Girls

Woman: This block has the best garbage!

–2nd Avenue & 8th Street

Girl on cell: We’ve already got plans again for this weekend. I’m really excited about this guy; he’s great. He’s really driven, really ready to succeed. He’s a doctor…No, not in real life, on TV.

–57th & Lexington

Overheard by: Heather

White guy: That wasn’t the best day of my life, though. The best day was the day after my birthday when I recoverd my hard drive.

–Astoria party

Overheard by: Noah Starr

Man on cell: I like them shoes with the ruffle. The ones you wore to the Olive Garden that one time.

–Broadway & Prince

Girl: In theory…I was going to end that sentence with, “the dolphins will be OK.”

–7 train

Overheard by: Amado Angel

Lady: Well, he’s an ex-junkie, an alcoholic, mean-tempered, a practicing bisexual, and he has hepatitus C. But he’s a wonderful man and, as guys like that go, he does have great taste in jewelry.

–Midtown office

Girl: Why are you in a Dunkin’ Donuts t-shirt from Key West?
Guy: It was the best thing in Key West.
Girl: The Dunkin’ Donuts?
Guy: Yeah.

–Freeze Peach Cafe, Astoria

Overheard by: Greg

Girl #1: You know, if you think all songs are sung by a penis, they suddenly become funny.
Girl #2: You are high, you know that?

–91st & Amsterdam

Overheard by: SexyJewThang

Guy: I touched your eyeball, doesn’t that mean I love you?
Girl: Touch it again!
Guy: No you freak!

–N/W Broadway station

Girl #1: Shit, yo, I just talk to him, I don’t fuck him.
Girl #2: You don’t fuck him? You lyin’.
Girl #1: Well, only if I’m bored.

–M57 bus

Overheard by: pete

Chick #1: Do you think I should have another Texas-sized margarita?
Chick #2: I think your eyes are bigger than your liver.

–Dallas BBQ, 166th & Broadway

Overheard by: djlindee

Girl #1: Oh my God, I watched American Treasure last night.
Girl #2: What, no good?
Girl #1: Oh my God it was horrible.
Girl #2: The trailer made it look kind of cool.
Girl #1: That’s what I thought too. But then you actually watch it and there’s nothing about American currency.

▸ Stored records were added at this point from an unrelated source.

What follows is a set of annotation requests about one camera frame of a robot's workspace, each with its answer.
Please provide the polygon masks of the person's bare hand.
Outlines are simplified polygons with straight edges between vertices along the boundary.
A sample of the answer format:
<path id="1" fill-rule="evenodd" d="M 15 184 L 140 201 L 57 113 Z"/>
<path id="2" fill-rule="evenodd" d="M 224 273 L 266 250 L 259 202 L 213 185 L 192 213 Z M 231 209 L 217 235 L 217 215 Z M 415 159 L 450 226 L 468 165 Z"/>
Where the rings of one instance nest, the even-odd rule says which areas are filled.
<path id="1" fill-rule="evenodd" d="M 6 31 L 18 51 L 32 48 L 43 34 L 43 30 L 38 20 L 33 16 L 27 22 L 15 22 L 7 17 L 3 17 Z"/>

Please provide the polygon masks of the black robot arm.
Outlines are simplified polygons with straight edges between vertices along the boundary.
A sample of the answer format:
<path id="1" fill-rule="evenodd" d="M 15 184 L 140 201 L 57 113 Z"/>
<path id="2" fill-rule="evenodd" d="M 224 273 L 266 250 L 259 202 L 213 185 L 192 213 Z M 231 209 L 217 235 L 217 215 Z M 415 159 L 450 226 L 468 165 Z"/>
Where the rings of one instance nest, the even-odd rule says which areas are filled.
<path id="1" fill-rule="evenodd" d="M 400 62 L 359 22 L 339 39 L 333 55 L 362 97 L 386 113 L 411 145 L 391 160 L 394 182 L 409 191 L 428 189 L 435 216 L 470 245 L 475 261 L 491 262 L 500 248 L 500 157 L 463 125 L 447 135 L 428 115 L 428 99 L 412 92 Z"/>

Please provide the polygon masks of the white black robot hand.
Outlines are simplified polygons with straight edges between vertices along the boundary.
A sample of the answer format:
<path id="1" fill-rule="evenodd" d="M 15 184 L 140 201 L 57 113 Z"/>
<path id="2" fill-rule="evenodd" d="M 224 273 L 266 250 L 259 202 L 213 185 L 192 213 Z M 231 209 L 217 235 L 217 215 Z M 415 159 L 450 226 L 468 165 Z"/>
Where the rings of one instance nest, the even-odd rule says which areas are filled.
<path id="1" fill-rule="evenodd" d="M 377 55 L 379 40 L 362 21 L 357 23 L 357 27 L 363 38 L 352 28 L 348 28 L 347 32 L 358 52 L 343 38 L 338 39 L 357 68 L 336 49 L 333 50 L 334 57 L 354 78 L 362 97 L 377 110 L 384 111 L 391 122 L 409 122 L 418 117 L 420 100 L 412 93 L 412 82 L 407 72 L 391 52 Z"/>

–Bar 288, Elizabeth Street

Overheard by: Margaret

Girl: Oh my god, I read today that a woman who won a million dollars in the lottery last year won another million again.
Guy: Yeah, I heard that. That’s amazing. She seems really nice and humble about the winnings.
Girl: Yeah, fuck her.

–23rd & 10th gas station

Girl #1: She’s, like, a total socialist. She’s all like, “Capitalism is bad. America is bad.” And she’s always plotting about how we can get their money. You can’t take other people’s money. What’s wrong with you?
Girl #2: Yeah.
Girl #1: But as extremists go, she’s pretty cool.
Girl #2: Totally.

–L train

Overheard by: Samuel Bennett

Chick: I think the difference between a blog and a website is that a blog is something you can set up without doing any of that website shit.